The aloe of the New Testament is the Aloe vera (Aloe barbadensis, Aloe vulgaris medicinal aloe). Some sources identified aloe as the oldest medicinal plant. Certainly, it figures prominently in ancient Egyptian medicine. In Israel, aloe grows as far south as Kibbutzim Lotan and Ketura in the Arava Desert near the Gulf of Aqaba. Old and New Testament aloe are from different species of plants. In contrast to New Testament aloe which is an herbaceous plant, Old Testament aloe comes from a tree. The Old Testament aloe tree was the eaglewood tree (Aquilaria malaccensis, A. agallocha). Likely, Old Testament traders brought aloe wood from India.
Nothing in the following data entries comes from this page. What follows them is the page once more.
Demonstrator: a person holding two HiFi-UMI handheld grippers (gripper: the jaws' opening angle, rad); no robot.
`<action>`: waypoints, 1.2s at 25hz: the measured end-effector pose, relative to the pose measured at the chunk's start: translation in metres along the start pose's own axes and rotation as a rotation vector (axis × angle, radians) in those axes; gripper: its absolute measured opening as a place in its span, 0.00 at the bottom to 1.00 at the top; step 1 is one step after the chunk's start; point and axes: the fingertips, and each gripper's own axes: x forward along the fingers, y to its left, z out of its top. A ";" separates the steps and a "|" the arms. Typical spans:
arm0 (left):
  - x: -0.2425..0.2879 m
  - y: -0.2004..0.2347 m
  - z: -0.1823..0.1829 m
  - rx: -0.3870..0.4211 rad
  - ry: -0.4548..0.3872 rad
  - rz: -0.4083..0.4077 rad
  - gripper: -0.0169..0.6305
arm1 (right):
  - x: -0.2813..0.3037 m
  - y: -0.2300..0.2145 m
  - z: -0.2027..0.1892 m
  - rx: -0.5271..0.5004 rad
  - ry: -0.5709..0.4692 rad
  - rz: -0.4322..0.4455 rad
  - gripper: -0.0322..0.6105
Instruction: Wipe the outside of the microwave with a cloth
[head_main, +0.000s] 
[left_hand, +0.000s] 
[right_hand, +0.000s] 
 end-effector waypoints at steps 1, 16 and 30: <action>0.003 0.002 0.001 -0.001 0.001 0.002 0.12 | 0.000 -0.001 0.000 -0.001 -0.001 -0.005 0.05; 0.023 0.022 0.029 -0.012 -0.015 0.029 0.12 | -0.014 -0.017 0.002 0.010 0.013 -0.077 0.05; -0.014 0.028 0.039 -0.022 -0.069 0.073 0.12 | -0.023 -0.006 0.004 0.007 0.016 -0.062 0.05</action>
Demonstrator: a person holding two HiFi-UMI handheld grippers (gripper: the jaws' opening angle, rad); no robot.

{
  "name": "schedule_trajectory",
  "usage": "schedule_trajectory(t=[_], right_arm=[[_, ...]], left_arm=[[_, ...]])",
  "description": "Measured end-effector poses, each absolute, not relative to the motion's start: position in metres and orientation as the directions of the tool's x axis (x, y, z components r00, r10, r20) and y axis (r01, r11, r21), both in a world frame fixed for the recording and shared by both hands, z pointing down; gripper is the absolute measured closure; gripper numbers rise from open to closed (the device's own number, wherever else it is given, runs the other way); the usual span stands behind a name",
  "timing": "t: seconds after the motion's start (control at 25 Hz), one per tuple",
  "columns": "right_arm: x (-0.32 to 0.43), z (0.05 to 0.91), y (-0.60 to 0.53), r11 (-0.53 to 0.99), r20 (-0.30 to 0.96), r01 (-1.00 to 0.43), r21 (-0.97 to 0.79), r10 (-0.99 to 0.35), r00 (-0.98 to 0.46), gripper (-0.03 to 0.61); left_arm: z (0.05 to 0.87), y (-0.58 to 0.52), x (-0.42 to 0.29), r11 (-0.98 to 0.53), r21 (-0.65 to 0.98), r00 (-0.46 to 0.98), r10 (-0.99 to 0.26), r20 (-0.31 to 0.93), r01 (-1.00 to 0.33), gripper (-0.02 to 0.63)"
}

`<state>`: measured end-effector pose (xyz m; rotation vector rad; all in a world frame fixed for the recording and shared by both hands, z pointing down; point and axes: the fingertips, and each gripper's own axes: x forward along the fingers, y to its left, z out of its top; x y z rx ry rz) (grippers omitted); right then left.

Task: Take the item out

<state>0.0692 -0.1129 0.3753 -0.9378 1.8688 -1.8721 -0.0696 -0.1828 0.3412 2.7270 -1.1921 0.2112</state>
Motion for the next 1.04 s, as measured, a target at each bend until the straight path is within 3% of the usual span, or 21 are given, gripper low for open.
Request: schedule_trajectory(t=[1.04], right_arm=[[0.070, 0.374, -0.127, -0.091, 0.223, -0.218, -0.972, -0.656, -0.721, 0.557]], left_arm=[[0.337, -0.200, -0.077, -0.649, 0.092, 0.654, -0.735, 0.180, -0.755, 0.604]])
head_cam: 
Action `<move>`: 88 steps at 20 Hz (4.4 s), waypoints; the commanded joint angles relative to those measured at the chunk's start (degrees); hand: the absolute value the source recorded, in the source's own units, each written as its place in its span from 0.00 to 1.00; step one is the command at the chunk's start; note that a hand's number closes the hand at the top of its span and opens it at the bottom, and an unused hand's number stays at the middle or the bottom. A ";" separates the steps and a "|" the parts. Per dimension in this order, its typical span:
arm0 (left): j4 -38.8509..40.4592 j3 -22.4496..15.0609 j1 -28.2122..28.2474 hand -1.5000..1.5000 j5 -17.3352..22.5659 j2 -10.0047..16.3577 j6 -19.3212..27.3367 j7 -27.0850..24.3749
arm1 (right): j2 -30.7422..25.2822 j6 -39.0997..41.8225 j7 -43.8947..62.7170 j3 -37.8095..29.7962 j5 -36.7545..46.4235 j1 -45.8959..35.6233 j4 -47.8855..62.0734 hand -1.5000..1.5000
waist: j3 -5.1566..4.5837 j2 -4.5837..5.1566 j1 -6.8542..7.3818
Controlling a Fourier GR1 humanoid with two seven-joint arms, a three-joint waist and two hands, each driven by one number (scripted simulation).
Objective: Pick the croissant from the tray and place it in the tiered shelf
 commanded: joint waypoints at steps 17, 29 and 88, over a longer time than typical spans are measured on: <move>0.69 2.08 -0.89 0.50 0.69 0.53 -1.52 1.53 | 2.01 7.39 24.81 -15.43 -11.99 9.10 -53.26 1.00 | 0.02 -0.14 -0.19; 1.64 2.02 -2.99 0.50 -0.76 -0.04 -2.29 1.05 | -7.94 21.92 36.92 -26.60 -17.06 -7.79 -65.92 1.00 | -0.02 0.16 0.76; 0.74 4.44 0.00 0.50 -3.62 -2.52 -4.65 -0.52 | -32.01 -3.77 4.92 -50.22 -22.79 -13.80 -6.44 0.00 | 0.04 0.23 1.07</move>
Currently, aloe is used to reduce the pain of burns and scrapes. When aloe is harvested for its medicinal gel, older leaves are harvested because they contain more gel. I keep an aloe plant in my home. When I get a burn, I slice off a piece of aloe and rub the fluid on the burn, which takes the pain away.
Isaiah wrote these prophetic words about Jesus, “But he was pierced for our transgressions, he was crushed for our iniquities; upon him was the chastisement that brought us peace” (Isaiah 53.5 ESV) Jesus’s body was dead; therefore, aloes couldn’t heal him; aloes couldn’t take away the sting of his death. Aloe couldn’t heal Jesus’s wounds. The healing aloes in Jesus’s burial cloth exemplified Jesus’s healing of mankind, not himself.
After Jesus’s resurrection some individuals in Judea and the Roman Empire accepted healing from him. They accepted Jesus as Messiah, as the promised Savior of the world. Other individuals weren’t willing to be healed. Some couldn’t comprehend that a man would die for their sins. Others simply didn’t believe that they were all that bad; why would someone need to die for their few sins? For still others it was easier to continue their same religious observances, i.e., make an animal sacrifice or give a little money into a treasury, than to accept a new way of thinking. These individuals often want to cover over the smell of their sin rather than be healed of that sin. The rationale and rationalizations that individuals used 2,000 years ago for not accepting healing from Jesus are the same ones that individuals use today.
In church on Sunday morning, we pray the “Prayers of the People.” Frequently, there are prayer requests for healing – surgery, diagnostic tests, cancer – from members of the congregation. I’m always surprised that congregates don’t offer more prayers for loved ones’ spiritual healing. My dear friend isn’t a Christian; I love him so much. From time to time, I ask congregates to pray that he comes to a saving knowledge of Jesus. I really should ask them to pray for him every Sunday. My friend needs the healing that only Jesus can give.
Reflection: Like the reason for aloe in Jesus’s burial cloths, do you attempt to stick close to Jesus? What excuse do you give for not accepting Jesus as your Savior now?